Header background

Expand application and infrastructure observability with operational insights into Kubernetes pods

Dynatrace is the only Kubernetes monitoring solution that provides continuous automation and full-stack advanced observability without changing code, container images, or deployments. By deploying OneAgent via the OneAgent Operator in Kubernetes environments, application teams can understand and ensure that their applications deliver the expected value and performance.

Get instant operational insights into your Kubernetes pods and namespaces

In Kubernetes environments, operating and successfully running your production applications and microservices requires getting additional insights into your Kubernetes infrastructure including the cluster, nodes, and pods that encapsulate and run the apps. In order to understand if your workloads run as expected you might want to make sure that you don’t have any pods that are stuck in pending phase. One reason for pending pods might be that you’ve run short of resources due to configured namespace resource quotas. Therefore, you should also track the resource allocation of pods per namespaces to find out which pods and namespaces allocate the most CPU or memory resources from your cluster.

With the release of Dynatrace version 1.196 we’ve extended our full-stack Kubernetes workload and infrastructure observability with a focus on pods and the use of namespaces. This will help your application and platform operations teams to understand if Kubernetes manages your workloads properly, including optimal resource allocations:

Easily identify failed and pending pods by understanding the pod phases of your workloads

When users deploy workloads on Kubernetes environments the resulting pods might run through different phases in their lifecycle. The possible values for pod phases are Pending, Running, Succeeded, Failed, and Unknown.

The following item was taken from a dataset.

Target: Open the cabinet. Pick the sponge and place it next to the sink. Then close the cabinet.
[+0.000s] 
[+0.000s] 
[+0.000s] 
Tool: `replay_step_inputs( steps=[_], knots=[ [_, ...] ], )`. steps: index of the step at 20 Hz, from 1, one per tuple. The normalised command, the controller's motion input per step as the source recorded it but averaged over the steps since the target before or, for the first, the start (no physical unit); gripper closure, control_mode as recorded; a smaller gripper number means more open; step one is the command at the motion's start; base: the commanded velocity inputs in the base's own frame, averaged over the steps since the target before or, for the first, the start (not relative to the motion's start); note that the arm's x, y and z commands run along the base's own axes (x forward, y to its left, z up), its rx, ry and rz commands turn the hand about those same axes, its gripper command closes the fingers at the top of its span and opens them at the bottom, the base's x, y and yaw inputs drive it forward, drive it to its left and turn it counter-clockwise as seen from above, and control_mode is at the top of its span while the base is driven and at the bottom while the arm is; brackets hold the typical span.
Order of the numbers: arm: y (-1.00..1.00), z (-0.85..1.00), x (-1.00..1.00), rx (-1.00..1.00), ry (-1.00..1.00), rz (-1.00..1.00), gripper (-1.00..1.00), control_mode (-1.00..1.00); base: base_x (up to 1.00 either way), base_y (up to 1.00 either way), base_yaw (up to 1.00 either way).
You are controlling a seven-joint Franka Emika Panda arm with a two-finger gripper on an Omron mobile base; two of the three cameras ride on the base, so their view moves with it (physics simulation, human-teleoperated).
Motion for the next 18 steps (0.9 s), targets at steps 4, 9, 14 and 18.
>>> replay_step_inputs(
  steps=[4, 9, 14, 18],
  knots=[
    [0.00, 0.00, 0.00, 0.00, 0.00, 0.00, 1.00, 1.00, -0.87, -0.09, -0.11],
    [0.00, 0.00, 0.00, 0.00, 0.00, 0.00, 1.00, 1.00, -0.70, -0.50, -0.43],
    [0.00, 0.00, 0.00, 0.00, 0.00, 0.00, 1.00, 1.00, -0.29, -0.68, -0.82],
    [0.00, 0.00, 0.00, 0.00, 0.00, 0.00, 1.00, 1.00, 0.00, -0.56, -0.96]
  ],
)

  • A pending pod is one that’s already available in the Kubernetes system but not yet successfully running on a node.
  • A pod is in running phase when all containers in the pod have been created on a node; they don’t necessarily need to to be running to be successful though. As long as one of multiple containers is running or starting, the pod is in running phase.
  • A pod’s phase transitions to failed if all containers exit with failure and the pod’s restart policy hasn’t restarted any of the containers.
  • A pod’s phase transitions to succeeded when all containers exit with success and the restart policy doesn’t restart any containers.

Getting an overview and identifying which pods are in a failed state or are stuck in pending phase allows you to take action and double check why pods are in a non-running state and if the performance of deployed applications is affected.

Expand application and infrastructure observability

Find the most resource intensive pods and be proactively alerted if they aren’t running as expected

In addition to the existing Kubernetes metrics we’ve introduced a number of new metrics you might want to use in your dashboards. You can use these metrics to track the health and resource usage of pods, namespaces, and containers, and to define custom alerts based on these entities.

Category Metric
Workload Pods [Pod phase, Reason]
Pod CPU limit
Pod CPU requests
Pod Memory limit
Pod Memory request
Namespace CPU limit
Namespace CPU requests
Namespace Memory limit
Namespace Memory request
Namespace Quota CPU limit quota [Resource quota name]
Namespace Quota CPU limit quota used [Resource quota name]
Namespace Quota CPU requests quota [Resource quota name]
Namespace Quota CPU requests quota used [Resource quota name]
Namespace Quota Memory limit quota [Resource quota name]
Namespace Quota Memory limit quota used [Resource quota name]
Namespace Quota Memory requests quota [Resource quota name]
Namespace Quota Memory requests quota used [Resource quota name]
Namespace Quota Pods count quota [Resource quota name]
Namespace Quota Pods count quota used [Resource quota name]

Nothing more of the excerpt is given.